A signal of disproportionate reporting (SDR) refers to a drug-event combination that appears more frequently than expected based on statistical thresholds in disproportionality analysis. An SDR is only considered when there are at least three reports of Raynaud’s phenomenon associated with the drug. A higher signal value (i.e., ROR and IC) indicates a stronger association between the target drug and the suspected AE. The thresholds for identifying an SDR ensure that only statistically robust signals are flagged, suggesting a potential association that warrants further investigation, though they do not confirm causality24,41. With the disproportionality signals identified, further analyses were conducted to explore intra- and inter-class associations.

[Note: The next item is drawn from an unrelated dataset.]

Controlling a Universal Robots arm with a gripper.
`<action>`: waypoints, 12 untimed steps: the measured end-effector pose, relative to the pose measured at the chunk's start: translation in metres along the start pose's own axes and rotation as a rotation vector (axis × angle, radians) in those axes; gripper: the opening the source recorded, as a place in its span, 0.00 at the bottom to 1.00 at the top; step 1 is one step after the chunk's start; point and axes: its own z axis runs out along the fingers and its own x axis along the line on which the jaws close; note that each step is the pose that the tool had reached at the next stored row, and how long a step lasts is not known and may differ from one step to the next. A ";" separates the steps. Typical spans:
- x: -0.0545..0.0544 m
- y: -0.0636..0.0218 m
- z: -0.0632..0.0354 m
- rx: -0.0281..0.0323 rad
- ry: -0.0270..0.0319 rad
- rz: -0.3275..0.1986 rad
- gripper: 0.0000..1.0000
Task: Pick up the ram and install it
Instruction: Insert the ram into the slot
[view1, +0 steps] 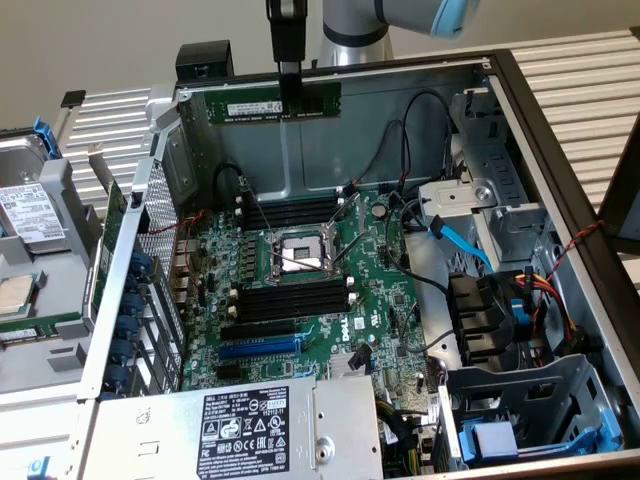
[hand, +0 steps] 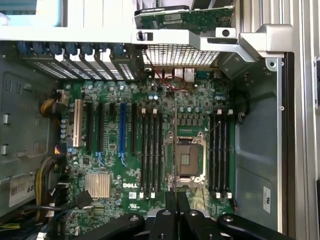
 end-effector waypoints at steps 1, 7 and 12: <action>0.000 -0.0001 0.0019 0.0000 -0.0001 0.000 0.12; -0.001 -0.0016 0.0127 -0.0005 0.0000 0.000 0.12; -0.001 -0.0020 0.0170 -0.0007 0.0002 0.000 0.12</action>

Intra- and inter-class analysis

We performed several analyses to determine whether CGRP inhibitors are disproportionately associated with Raynaud’s phenomenon in the postmarketing setting. To assess the specificity of the association, we conducted intraclass analyses to compare CGRP inhibitors among themselves, alongside inter-class comparisons with other migraine therapies. The ROR and IC methods were employed to complement these analyses, offering insights into the likelihood of detecting potential safety signals (Supplementary Tables 2 and Supplementary Table 3). A signal was considered significant when ROR025 > 1.0 or IC025 > 0 41,50. We compared Raynaud’s phenomenon cases associated with CGRP inhibitors, both individually and as a class, to those reported for all other drugs in the FAERS database. To mitigate any potential impact of the underlying disease process on the investigated outcome and ensure a balanced study population, Raynaud’s phenomenon reporting associated with the CGRP inhibitor class was also analyzed against active comparator groups composed of other classes of therapies indicated for migraine treatment or prophylaxis. These analyses are crucial for understanding whether the observed association is specific to the CGRP inhibitor class or if it extends to other migraine therapies.

Software, ethics, and reporting guidelines

Statistical analysis and visualization were performed using Microsoft Excel 2019 (Version 2407, Build 17830.20166), GraphPad Prism 8.4.3, and Python 3.12.4. As this observational study relied solely on publicly available, voluntary AE reports and did not involve human subjects, formal ethical approval was not required. This study adhered to the REporting of A Disproportionality Analysis for DrUg Safety Signal Detection Using Individual Case Safety Reports in PharmacoVigilance (READUS-PV) guidelines to ensure transparent, comprehensive, and accurate reporting of our disproportionality analysis52.